Reproduction of Rats
Rats breed at three to four months of age and probable continue until about 18 months old. Gestation is 21 to 25 days. The young are weaned at three weeks old, often just before the arrival of another litter. A female can breed only one day after giving birth. If fertilization does not occur, she will come into heat about every five days. A female averages six litters per year, with nine young per litter. However, under ideal conditions, litters may contain 20 young, and 14 litters have been recorded during one year. The babies from one pair of rats would be more than 3.5 million in three years under ideal conditions and ignoring the death rate. In natural conditions, however, many die, but in a year, as many as 60 to 70 offspring from one female may mature. Breeding is greatest in spring and fall, drops some in summer, and drops substantially in winter.
The House Mouse
The common house mouse depends less on humans than rats do. It commonly inhabits grassy fields and cultivated grain crops and adapts well to living away from humans. For example, some have been captured on open tundra in Alaska, miles away from human settlements. On the other hand, they adapt well to living with humans, as indicated by a report of their living 1,800 feet below ground in a coal mine, probably feeding on lunch scraps of the miners.

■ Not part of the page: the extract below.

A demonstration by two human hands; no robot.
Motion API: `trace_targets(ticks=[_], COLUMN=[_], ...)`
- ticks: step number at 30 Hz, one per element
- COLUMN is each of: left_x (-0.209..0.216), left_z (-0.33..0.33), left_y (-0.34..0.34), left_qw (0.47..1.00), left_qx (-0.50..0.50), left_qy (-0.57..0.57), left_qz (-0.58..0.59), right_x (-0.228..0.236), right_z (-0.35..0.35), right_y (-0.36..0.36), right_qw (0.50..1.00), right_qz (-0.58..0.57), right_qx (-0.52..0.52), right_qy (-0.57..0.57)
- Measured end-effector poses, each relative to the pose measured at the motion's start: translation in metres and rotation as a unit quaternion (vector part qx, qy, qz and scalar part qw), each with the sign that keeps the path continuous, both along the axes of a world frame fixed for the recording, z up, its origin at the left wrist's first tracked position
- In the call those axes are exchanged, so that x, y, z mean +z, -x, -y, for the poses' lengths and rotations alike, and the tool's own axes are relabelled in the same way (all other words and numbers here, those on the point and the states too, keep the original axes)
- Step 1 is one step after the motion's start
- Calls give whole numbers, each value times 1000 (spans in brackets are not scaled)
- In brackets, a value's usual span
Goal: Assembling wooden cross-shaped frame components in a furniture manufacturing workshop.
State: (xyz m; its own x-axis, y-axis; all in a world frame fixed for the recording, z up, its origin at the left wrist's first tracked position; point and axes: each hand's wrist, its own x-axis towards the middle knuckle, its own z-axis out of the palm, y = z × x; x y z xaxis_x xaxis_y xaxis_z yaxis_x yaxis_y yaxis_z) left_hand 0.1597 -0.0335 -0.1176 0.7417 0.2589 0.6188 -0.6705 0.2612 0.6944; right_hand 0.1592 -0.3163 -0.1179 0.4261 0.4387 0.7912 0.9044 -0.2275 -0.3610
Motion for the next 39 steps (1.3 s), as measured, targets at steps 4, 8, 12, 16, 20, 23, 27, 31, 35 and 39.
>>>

The house mouse has a small range. Home range tends to be from a few feet up to 25 feet. This is important to know when determining the frequency and distance to place poison bait or traps. Mice, unlike rats, show almost no fear of new objects placed in their ranges.
Rats and mice have poor vision. Rats see clearly only up to about 2 feet and mice even less-6 inches. However, they can detect movement beyond their clear-vision range. Their activity patterns are based on their keen senses of smell, taste, hearing, and touch.
Reproduction of the House Mouse
Reproduction of the house mouse is similar to rats. The average gestation is 20 days, and litter size is about six, with six to ten litters per breeding life of the female.
When you market poultry at the end of a production cycle and clean the poultry house, rats tend to migrate to other places where they can get feed and water. There are cases, of course, where feed is left in the feeders or spilled around feed bins and water remains available in the house or in a stream or pond nearby during cleanout time. Then, most of the rats will not move elsewhere. But it is believed a lot of rats do migrate between poultry farms during cleanout or down time, and the rats may spread some poultry diseases and ectoparasites as they travel.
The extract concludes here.